A Simple Description of the Difference between Writing Copy for The Web versus
Copy Writing in General
Most of the underlying principles of clearly communicating a message through writing remain the same. It’s the audience that is different.
The web is a consumer oriented medium and marketplace. The best sites are focused on your visitors questions and their needs.
People who go online are goal-oriented. Everyone who uses a search engine has something specific in mind. And the measure of control the reader has online is something we’re just not used to in offline media.
The research process can be very different when I’m writing a piece that will sell exclusively online.
When I write for your web page, I have very little time to catch your readers attention. Since most of your visitors are task oriented, they want quick answers. If they don’t get them, they’re gone.
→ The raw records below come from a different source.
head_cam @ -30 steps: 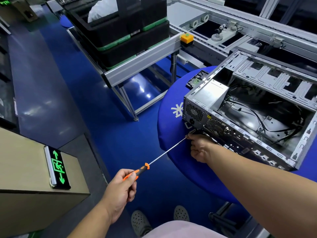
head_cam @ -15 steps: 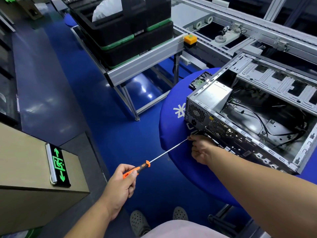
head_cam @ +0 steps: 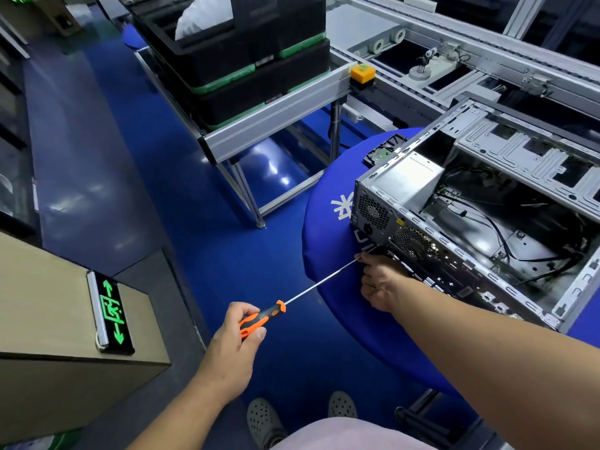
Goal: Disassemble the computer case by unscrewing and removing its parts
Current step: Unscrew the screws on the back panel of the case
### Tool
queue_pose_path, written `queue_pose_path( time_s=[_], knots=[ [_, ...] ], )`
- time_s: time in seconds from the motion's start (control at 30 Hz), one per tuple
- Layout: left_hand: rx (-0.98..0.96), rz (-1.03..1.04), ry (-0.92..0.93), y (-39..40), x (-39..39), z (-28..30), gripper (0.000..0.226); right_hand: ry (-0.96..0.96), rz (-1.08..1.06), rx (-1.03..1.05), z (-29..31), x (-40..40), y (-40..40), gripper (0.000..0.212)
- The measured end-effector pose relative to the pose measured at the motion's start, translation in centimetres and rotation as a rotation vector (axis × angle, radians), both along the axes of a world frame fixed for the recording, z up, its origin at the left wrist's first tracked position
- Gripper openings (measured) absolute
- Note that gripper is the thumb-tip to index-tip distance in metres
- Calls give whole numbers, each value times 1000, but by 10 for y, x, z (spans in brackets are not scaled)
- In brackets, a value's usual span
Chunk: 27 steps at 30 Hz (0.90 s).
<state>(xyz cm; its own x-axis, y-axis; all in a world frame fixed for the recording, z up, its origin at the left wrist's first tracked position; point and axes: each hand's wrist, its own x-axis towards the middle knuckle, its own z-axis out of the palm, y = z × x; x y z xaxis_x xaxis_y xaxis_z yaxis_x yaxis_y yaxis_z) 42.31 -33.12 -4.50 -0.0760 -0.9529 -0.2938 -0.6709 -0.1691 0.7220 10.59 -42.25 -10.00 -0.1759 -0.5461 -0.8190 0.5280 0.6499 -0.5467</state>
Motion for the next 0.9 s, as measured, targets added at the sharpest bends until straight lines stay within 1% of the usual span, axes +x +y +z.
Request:
queue_pose_path(
  time_s=[0.13,0.2,0.33,0.4,0.5,0.6,0.67,0.73,0.8,0.9],
  knots=[
    [141,47,222,-4,3,-2,4,-1,3,-23,4,3,1,19],
    [218,93,306,-4,3,-3,16,2,3,-27,6,4,2,20],
    [454,284,492,-6,0,-2,41,18,-7,-31,7,4,2,23],
    [538,368,533,-7,-1,-2,49,17,-10,-30,6,4,3,22],
    [636,453,534,-10,-5,3,61,20,-13,-26,3,4,2,22],
    [702,486,510,-13,-7,6,65,20,-15,-22,1,3,0,22],
    [650,441,451,-14,-8,6,65,16,-15,-17,0,3,-1,23],
    [523,336,340,-13,-9,5,58,16,-20,-7,0,3,-1,24],
    [381,224,234,-12,-9,3,42,23,-25,5,1,4,-3,25],
    [167,91,39,-9,-5,-2,7,40,-29,26,4,7,-5,27]
  ],
)
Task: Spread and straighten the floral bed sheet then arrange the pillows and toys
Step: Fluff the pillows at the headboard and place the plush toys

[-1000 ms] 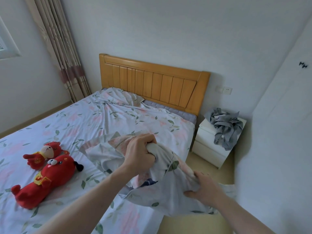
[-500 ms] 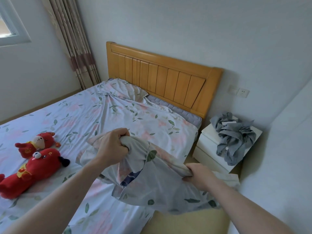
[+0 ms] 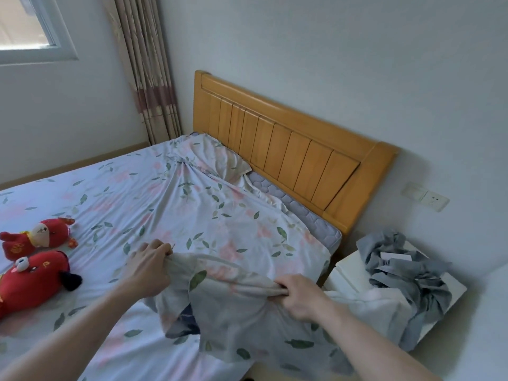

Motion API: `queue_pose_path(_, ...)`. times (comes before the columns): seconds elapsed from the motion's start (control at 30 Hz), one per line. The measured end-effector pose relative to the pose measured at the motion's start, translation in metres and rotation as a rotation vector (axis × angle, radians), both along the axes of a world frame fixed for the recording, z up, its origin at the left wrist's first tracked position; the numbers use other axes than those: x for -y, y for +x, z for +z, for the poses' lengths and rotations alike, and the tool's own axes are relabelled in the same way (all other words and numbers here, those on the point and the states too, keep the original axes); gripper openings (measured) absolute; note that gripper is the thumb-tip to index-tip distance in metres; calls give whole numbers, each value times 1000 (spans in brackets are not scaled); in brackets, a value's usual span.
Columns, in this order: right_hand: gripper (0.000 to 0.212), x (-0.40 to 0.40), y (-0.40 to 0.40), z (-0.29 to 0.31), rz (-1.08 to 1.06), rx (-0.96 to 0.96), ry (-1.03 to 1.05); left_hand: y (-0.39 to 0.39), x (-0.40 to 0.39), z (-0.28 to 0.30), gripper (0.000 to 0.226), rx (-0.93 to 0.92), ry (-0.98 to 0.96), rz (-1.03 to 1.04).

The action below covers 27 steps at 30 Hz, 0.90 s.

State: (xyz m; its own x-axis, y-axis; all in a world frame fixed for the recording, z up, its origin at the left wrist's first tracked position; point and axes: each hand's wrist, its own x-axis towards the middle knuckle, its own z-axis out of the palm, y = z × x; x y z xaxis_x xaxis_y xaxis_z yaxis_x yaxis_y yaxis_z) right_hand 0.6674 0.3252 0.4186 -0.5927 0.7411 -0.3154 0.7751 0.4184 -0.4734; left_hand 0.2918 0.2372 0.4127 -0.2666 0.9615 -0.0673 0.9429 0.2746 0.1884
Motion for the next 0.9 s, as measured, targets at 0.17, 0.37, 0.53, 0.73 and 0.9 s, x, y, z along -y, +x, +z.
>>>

It’s important to keep the page simple and easy to read and understand so the visitor will know that we’re writing with him or her in mind and we’re not just writing a general description of a problem or product or service.
It’s also critical that I write your headlines, sub head lines and the text with your visitors specific needs in mind.
In the print world, my research depends on the brief that is provided to me by my client or via personal interviews with company personnel, the CEO and others whose insights and opinions I deem valuable.
Online, I can get much more specific and step outside whatever bias the corporate culture might unknowingly harbor.
For example, let’s say our potential customer goes online to find out the cost of flights to Cleveland. As soon as that thought enters their mind, they’re in control of the situation.
It’s utterly different from print because they go to the web with an intention. They’re going there to find out about travel costs to Cleveland.
And they will write into the Google or Yahoo or MSN search field “flights to Cleveland” or “cheap flights to Cleveland.” That’s their goal.